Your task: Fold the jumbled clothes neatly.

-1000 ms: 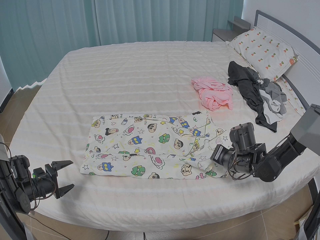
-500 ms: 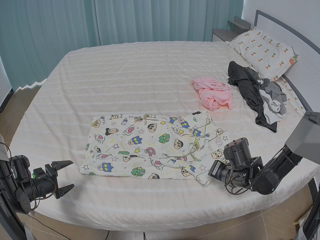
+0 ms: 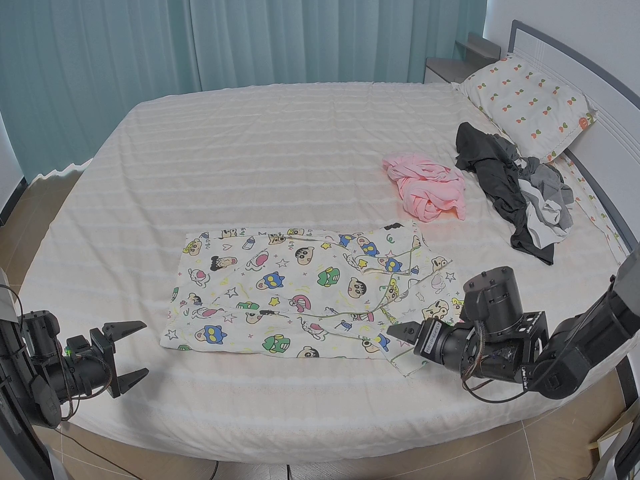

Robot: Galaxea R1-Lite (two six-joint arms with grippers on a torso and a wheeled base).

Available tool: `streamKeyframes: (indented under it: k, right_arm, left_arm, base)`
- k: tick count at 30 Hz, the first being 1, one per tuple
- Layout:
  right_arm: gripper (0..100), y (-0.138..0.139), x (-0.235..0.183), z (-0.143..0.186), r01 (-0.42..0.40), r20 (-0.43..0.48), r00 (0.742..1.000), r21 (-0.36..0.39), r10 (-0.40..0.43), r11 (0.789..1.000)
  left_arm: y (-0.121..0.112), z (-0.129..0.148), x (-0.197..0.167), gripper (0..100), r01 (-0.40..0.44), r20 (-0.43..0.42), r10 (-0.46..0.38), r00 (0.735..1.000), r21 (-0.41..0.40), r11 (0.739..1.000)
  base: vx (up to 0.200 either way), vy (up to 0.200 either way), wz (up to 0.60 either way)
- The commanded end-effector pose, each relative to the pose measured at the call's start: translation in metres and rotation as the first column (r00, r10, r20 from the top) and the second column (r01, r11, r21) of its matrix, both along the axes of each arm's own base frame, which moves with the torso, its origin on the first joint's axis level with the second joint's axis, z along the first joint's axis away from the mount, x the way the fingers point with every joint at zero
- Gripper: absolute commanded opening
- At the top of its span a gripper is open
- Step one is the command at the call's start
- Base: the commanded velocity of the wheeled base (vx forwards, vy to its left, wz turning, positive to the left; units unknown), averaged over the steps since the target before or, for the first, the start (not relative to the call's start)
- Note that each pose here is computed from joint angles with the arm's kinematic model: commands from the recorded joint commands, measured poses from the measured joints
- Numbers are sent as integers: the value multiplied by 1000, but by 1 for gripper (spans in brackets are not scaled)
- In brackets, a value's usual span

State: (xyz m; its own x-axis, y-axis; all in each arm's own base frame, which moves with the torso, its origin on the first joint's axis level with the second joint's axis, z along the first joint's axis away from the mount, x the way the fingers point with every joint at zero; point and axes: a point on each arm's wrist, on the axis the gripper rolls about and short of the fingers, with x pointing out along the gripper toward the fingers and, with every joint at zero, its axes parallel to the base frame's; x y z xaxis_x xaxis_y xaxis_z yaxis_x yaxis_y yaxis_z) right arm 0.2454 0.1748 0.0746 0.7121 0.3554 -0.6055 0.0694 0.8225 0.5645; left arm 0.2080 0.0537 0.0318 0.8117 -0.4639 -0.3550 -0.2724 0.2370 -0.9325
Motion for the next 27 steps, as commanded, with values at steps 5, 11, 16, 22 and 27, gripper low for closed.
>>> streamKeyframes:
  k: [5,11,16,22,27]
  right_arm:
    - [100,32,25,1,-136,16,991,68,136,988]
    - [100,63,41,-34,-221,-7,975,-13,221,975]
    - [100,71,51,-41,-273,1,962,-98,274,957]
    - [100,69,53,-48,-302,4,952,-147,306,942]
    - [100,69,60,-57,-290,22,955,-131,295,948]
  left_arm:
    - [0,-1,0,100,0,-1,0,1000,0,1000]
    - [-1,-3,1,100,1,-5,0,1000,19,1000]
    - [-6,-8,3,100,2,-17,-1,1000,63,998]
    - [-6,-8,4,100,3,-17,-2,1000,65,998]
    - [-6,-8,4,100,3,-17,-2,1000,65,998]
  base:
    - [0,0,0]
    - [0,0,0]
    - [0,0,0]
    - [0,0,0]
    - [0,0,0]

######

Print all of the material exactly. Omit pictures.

> Task result:
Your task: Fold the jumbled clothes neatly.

-1000 ms: 
-500 ms: 
+0 ms: 

Robot: Galaxea R1-Lite (two six-joint arms with grippers on a torso and a wheeled base).

Available tool: `streamKeyframes: (indented under it: k, right_arm, left_arm, base)`
- k: tick count at 30 Hz, the first being 1, one per tuple
- Layout:
  right_arm: gripper (0..100), y (-0.138..0.139), x (-0.235..0.183), z (-0.143..0.186), r01 (-0.42..0.40), r20 (-0.43..0.48), r00 (0.742..1.000), r21 (-0.36..0.39), r10 (-0.40..0.43), r11 (0.789..1.000)
  left_arm: y (-0.121..0.112), z (-0.129..0.148), x (-0.197..0.167), gripper (0..100), r01 (-0.40..0.44), r20 (-0.43..0.42), r10 (-0.46..0.38), r00 (0.735..1.000), r21 (-0.41..0.40), r11 (0.739..1.000)
  base: vx (up to 0.200 either way), vy (up to 0.200 either way), wz (up to 0.60 either way)
- The commanded end-effector pose, each relative to the pose measured at the call's start: translation in metres and rotation as the first column (r00, r10, r20 from the top) and the second column (r01, r11, r21) of its matrix, both along the axes of each arm's own base frame, which moves with the torso, its origin on the first joint's axis level with the second joint's axis, z along the first joint's axis away from the mount, x the way the fingers point with every joint at zero
- Gripper: absolute commanded opening
- At the top of its span a gripper is open
- Step one is the command at the call's start
- Base: the commanded velocity of the wheeled base (vx forwards, vy to its left, wz turning, positive to the left; units unknown), averaged over the steps since the target before or, for the first, the start (not relative to the call's start)
- Note that each pose here is computed from joint angles with the arm's kinematic model: commands from the recorded joint commands, measured poses from the measured joints
- Numbers are sent as integers: the value multiplied by 1000, but by 1 for gripper (spans in brackets are not scaled)
- In brackets, a value's usual span

State: (xyz m; its own x-axis, y-axis; all in each arm's own base frame, which moves with the torso, its origin on the first joint's axis level with the second joint's axis, z along the first joint's axis away from the mount, x the way the fingers point with every joint at zero; point and axes: a point on each arm's wrist, on the axis the gripper rolls about and short of the fingers, with x pointing out along the gripper toward the fingers and, with every joint at zero, its axes parallel to the base frame's; x y z xaxis_x xaxis_y xaxis_z yaxis_x yaxis_y yaxis_z) right arm 0.2454 0.1748 0.0746 0.7121 0.3554 -0.6055 0.0694 0.8225 0.5645; left arm 0.2080 0.0537 0.0318 0.8117 -0.4639 -0.3550 -0.2724 0.2370 -0.9325
Motion for the next 27 steps, as commanded, with values at steps 5, 11, 16, 22 and 27, gripper low for closed.
>>> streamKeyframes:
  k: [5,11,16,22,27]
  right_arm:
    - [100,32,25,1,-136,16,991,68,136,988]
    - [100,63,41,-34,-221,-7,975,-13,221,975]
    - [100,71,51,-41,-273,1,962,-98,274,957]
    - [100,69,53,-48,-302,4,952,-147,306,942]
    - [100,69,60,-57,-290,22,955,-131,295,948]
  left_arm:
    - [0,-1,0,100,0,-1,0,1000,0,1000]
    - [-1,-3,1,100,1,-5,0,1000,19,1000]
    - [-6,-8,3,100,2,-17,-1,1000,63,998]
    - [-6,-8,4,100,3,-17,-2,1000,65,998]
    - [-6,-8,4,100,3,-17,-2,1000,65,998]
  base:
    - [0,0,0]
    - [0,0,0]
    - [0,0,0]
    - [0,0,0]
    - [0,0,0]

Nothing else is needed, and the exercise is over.